Des expérimentations sur l’influence des fleurs ont déjà été réalisées, mais dans des contextes différents. Ainsi, dans une étude publiée en 2008, des chercheurs se sont aperçus qu’en plaçant un bouquet et une petite plante verte dans la chambre de personnes venant de subir une opération de l’appendicite, celles-ci demandaient en moyenne moins d’analgésiques que les personnes dont la chambre était dépourvue de végétation. Les premières présentaient une tension artérielle plus basse ainsi qu’un rythme cardiaque moins élevé que les secondes et se sentaient moins stressées et moins fatiguées par leur hospitalisation. Dans un article de vulgarisation paru en 2010 dans le magazine Cerveau & Psycho, Nicolas Guéguen rapporte que “le psychiatre John Talbott et ses collègues de l’université de Baltimore dans le Maryland ont montré que des patients placés en institution psychiatrique pour des troubles graves, parlent davantage, restent plus longtemps au réfectoire de l’établissement et mangent plus lorsque des plantes florales (ici, des chrysanthèmes jaunes) font partie du décor. Ce détail a son importance, car de nombreux patients en institution psychiatrique mangent peu. Dès lors, les psychiatres préconisent d’installer des plantes et des fleurs pour rendre le lieu plus proche de l’environnement extérieur associé à des événements agréables, et améliorer l’état des patients et leur volonté de se nourrir.”
L’influence des fleurs semble donc bien réelle et c’est sans doute aussi pour cette raison que l’homme s’est échiné à les cultiver depuis des millénaires alors qu’elles ne se mangent en général pas.
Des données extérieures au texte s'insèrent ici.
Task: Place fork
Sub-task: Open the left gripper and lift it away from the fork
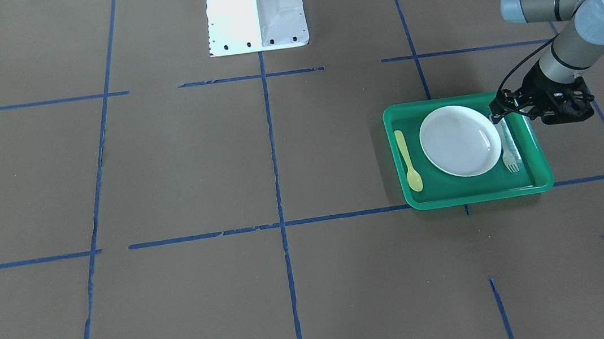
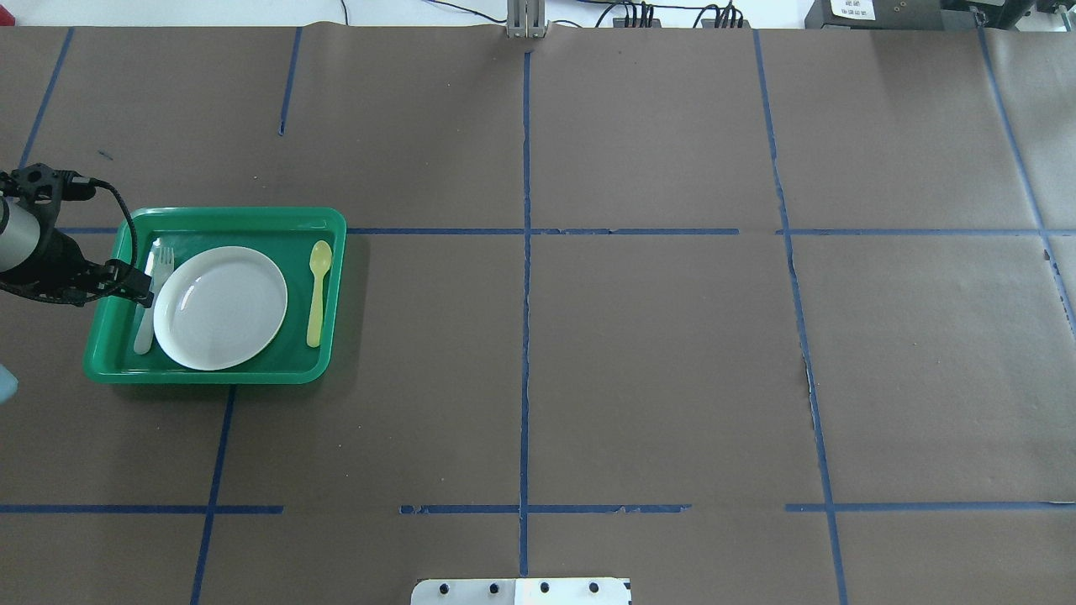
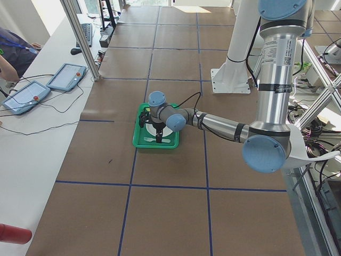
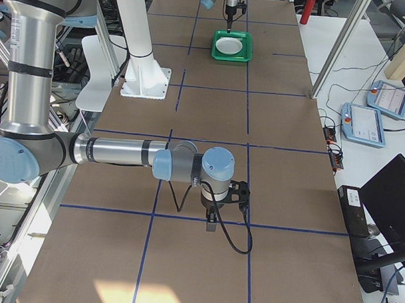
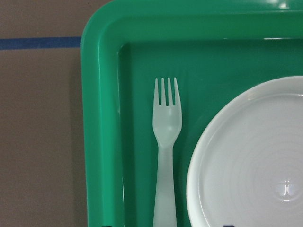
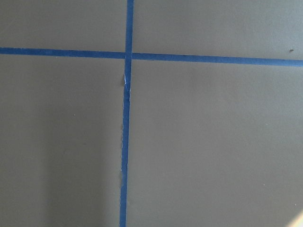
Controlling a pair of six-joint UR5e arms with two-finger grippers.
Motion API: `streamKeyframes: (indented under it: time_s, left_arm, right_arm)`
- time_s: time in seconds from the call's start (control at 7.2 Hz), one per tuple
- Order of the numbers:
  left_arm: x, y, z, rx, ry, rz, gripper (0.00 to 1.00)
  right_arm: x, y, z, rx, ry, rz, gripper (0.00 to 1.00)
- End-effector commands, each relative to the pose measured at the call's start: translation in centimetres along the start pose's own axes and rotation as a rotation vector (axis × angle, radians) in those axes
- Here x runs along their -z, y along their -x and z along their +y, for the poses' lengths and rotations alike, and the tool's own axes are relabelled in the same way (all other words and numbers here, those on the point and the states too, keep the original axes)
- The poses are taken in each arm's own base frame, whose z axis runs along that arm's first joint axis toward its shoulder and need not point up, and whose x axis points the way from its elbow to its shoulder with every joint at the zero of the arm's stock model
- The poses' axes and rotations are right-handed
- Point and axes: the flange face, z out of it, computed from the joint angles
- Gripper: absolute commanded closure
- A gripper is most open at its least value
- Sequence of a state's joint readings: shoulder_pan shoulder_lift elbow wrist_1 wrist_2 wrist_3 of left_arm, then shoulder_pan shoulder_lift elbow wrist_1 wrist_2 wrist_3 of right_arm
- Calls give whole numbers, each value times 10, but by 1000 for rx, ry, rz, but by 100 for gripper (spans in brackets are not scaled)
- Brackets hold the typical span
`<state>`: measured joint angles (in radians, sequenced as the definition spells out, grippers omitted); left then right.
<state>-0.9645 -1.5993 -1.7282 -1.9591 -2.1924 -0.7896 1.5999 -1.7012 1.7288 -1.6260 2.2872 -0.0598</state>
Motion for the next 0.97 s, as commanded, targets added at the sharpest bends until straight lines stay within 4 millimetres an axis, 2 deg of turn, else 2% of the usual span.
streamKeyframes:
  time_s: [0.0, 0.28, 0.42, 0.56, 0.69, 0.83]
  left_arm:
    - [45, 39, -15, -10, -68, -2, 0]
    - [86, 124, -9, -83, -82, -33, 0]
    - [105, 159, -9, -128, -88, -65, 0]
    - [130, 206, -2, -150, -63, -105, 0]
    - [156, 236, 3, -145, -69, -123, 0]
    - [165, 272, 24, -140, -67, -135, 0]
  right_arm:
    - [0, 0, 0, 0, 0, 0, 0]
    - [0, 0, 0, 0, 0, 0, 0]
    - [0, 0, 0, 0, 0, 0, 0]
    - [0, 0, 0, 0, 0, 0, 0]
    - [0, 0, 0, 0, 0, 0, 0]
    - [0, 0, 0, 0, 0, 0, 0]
Mais par quel mécanisme cette influence se fait-elle sentir, notamment sur le plan sentimental ? Les chercheurs n’ont, pour l’heure, pas la réponse. Couleurs ? Parfum ? Conditionnement social (étant donné que les fleurs sont associées aux mariages, aux rendez-vous galants, à la Saint-Valentin, etc) ? Quoi qu’il en soit, Messieurs, la prochaine fois que vous voudrez séduire une femme, donnez-lui rendez-vous devant un magasin de fleurs qui diffuse des chansons d’amour. Et arrivez un peu en retard, mais pas trop : elle pourrait vite préférer le fleuriste.
Pierre Barthélémy
Post-scriptum : le succès de Globule et télescope ne se dément pas puisque le blog a battu un record de fréquentation en avril avec près de 320 000 visiteurs uniques pour plus de 400 000 pages vues. Un grand merci à vous. Dans le même temps, en mai, le Globule reste bien accroché à sa place de numéro 2 dans le classement Wikio des blogs de science.